L'administration de Fernández, tout comme les gouvernements Kirchner qui l'ont précédé, a cherché à affirmer la souveraineté nationale argentine contre les accords de libre-échange imposés par les États-Unis. Le président et ses prédécesseurs ont tenté de combiner développement économique et mesures redistributives en imposant des protections à l'industrie argentine. Ils ont également tenté de sévir contre les multinationales et les oligarques basés en Argentine, qui évitent les impôts en transférant leurs richesses dans des paradis offshore.
À l'instar des gouvernements néolibéraux du monde entier, Larreta s'est opposé aux efforts du gouvernement Fernández pour éradiquer le Covid-19. En avril de cette année, l'Argentine a été confrontée à un taux de 27 000 infections par jour. Le gouvernement Fernández a appelé à un retour à l'enseignement à distance. Le gouvernement de Buenos Aires s'est toutefois opposé au président et a tenté de forcer les enseignant·es à retourner en classe. En réponse, les enseignant·es de la ville ont fait grève pendant trois semaines pour protéger leur santé et celle de leurs élèves.
En plus de privilégier la gestion des affaires courantes au détriment de la santé publique, le gouvernement de Larreta voulait également perturber les mesures de gestion de la pandémie prises par l'administration de Fernández avant les élections du 14 novembre en Argentine. Les résultats de ces élections ont constitué un revers pour la gauche, la coalition Ensemble pour le changement ayant considérablement augmenté sa part de sièges.

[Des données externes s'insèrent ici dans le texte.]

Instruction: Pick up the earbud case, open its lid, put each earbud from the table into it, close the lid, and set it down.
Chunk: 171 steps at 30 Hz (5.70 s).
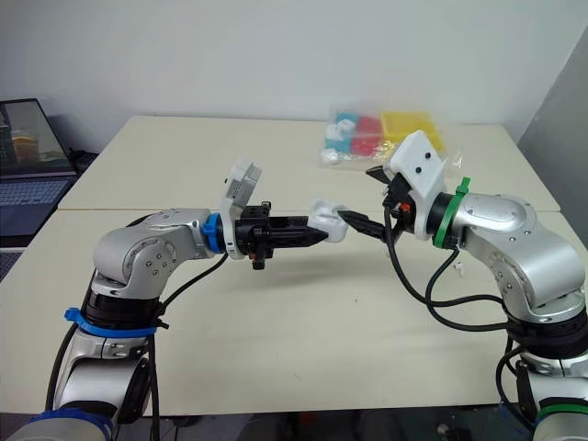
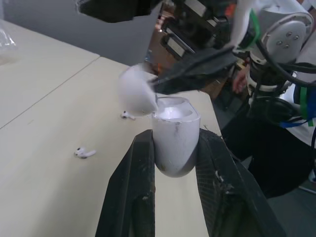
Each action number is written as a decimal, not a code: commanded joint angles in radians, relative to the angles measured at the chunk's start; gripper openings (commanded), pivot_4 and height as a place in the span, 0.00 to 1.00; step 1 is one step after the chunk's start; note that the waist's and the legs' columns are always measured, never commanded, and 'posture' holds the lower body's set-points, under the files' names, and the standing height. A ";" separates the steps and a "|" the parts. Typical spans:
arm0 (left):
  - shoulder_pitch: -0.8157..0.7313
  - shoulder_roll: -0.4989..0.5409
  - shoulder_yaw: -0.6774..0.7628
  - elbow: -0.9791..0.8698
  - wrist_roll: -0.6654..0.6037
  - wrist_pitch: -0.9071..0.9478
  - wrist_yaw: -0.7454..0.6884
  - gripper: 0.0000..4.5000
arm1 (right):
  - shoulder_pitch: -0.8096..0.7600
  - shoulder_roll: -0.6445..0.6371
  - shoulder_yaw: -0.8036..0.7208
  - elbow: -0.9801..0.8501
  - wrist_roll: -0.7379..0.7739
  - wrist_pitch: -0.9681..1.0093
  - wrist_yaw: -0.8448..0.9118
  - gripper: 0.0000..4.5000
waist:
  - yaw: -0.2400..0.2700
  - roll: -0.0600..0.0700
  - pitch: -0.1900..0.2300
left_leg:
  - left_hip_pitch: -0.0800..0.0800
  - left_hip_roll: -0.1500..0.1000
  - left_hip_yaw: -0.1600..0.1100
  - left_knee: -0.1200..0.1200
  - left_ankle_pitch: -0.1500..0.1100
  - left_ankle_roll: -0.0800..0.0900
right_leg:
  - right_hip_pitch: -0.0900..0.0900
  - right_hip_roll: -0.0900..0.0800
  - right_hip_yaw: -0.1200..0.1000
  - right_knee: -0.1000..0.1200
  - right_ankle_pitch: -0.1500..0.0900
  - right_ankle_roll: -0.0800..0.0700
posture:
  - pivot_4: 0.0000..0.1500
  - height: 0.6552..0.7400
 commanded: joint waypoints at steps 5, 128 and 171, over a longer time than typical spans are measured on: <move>-0.008 0.006 0.006 -0.035 -0.029 -0.005 -0.013 0.17 | -0.025 0.001 -0.052 -0.015 0.038 0.029 -0.006 0.99 | 0.000 0.000 0.000 | 0.000 0.000 0.000 0.000 0.000 0.000 | 0.000 0.000 0.000 0.000 0.000 0.000 | 1.00 1.00; 0.269 -0.052 -0.020 -0.250 0.024 -0.246 0.201 0.17 | 0.650 -0.629 -0.002 0.616 -0.494 -0.833 0.673 0.09 | 0.000 0.000 0.002 | 0.012 0.002 0.017 -0.003 0.001 0.002 | 0.005 0.002 0.011 -0.003 0.001 0.008 | 1.00 1.00; 0.270 -0.057 -0.027 -0.255 0.028 -0.235 0.213 0.17 | 0.596 -0.596 0.024 0.689 -0.537 -0.928 0.705 0.71 | -0.001 0.000 0.002 | 0.014 0.002 0.018 -0.001 0.001 0.002 | 0.006 0.002 0.012 -0.001 0.001 0.008 | 1.00 1.00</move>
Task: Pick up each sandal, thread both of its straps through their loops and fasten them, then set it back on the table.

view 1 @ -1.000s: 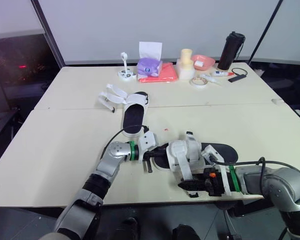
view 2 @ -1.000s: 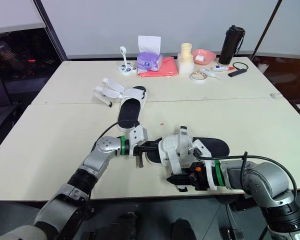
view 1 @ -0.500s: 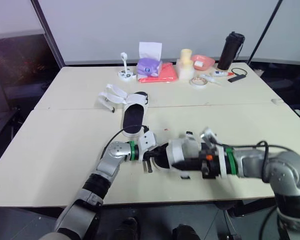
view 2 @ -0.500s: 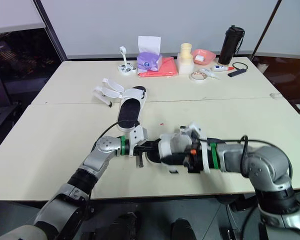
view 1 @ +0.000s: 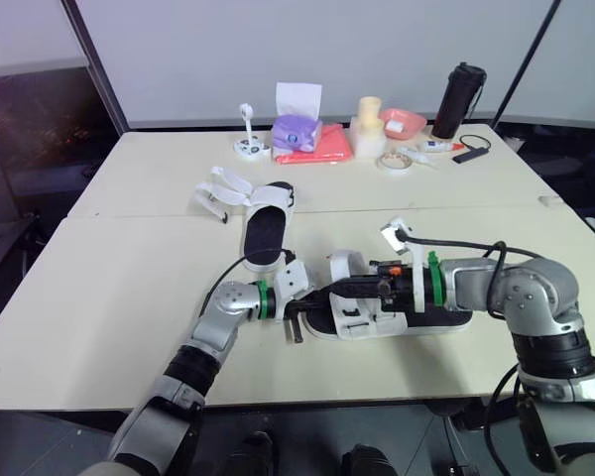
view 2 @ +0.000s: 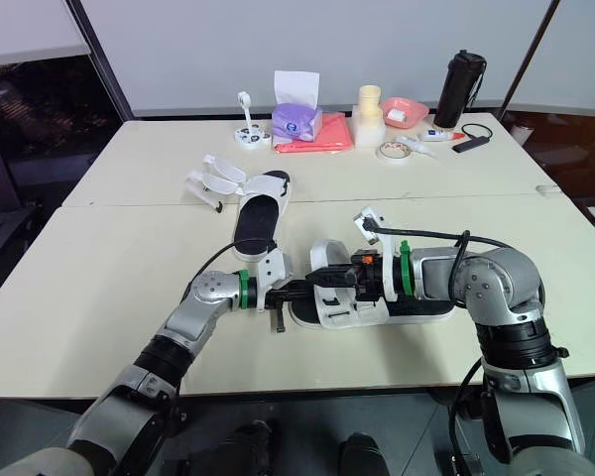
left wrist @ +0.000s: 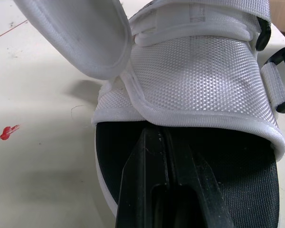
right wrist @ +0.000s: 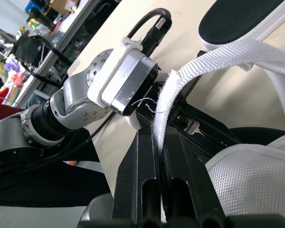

Parallèlement, le Front populaire de Fernández a perdu le contrôle du Congrès.
Le combat continue
La campagne des enseignant·es a démarré lentement, en partie à cause des risques associés au Covid-19. Les enseignant·es et leurs soutiens craignaient, à juste titre, de propager l'infection, ce qui a réduit l'ampleur de leurs manifestations, une situation qui s'est reproduite dans d'autres mouvements sociaux de Buenos Aires.
Au fur et à mesure que la campagne s'est poursuivie, la mobilisation a pris de l'ampleur, en raison de la peur et de la frustration croissantes des enseignant·es. Le refus du gouvernement municipal de Buenos Aires de tenir compte des préoccupations des enseignant·es a galvanisé l'opposition, entraînant des manifestations et des grèves plus importantes. La mobilisation du 23 novembre était, selon Celia, «la plus importante à laquelle j'ai assisté depuis 2019» - un fait qui est presque certainement dû à la position intransigeante du gouvernement de la ville.
La lutte des enseignant·es de Buenos Aires va au-delà des questions liées au lieu de travail et a des conséquences sur la politique dans toute l'Argentine. L'attaque du gouvernement de la ville contre les enseignant·es est un avant-goût de ce que tous les travailleur·euses argentin·es - et en particulier ceux et celles du secteur public - peuvent attendre si la coalition Ensemble pour le changement arrive au pouvoir.
Si les enseignant·es organisé·es par l’UTE-CTERA et Ademys gagnent, leur lutte pourrait devenir une lueur d'espoir pour les forces progressistes de tout le pays. La victoire montrerait qu'il est possible de vaincre les attaques néolibérales et d'améliorer les conditions de travail, même sous des gouvernements de droite.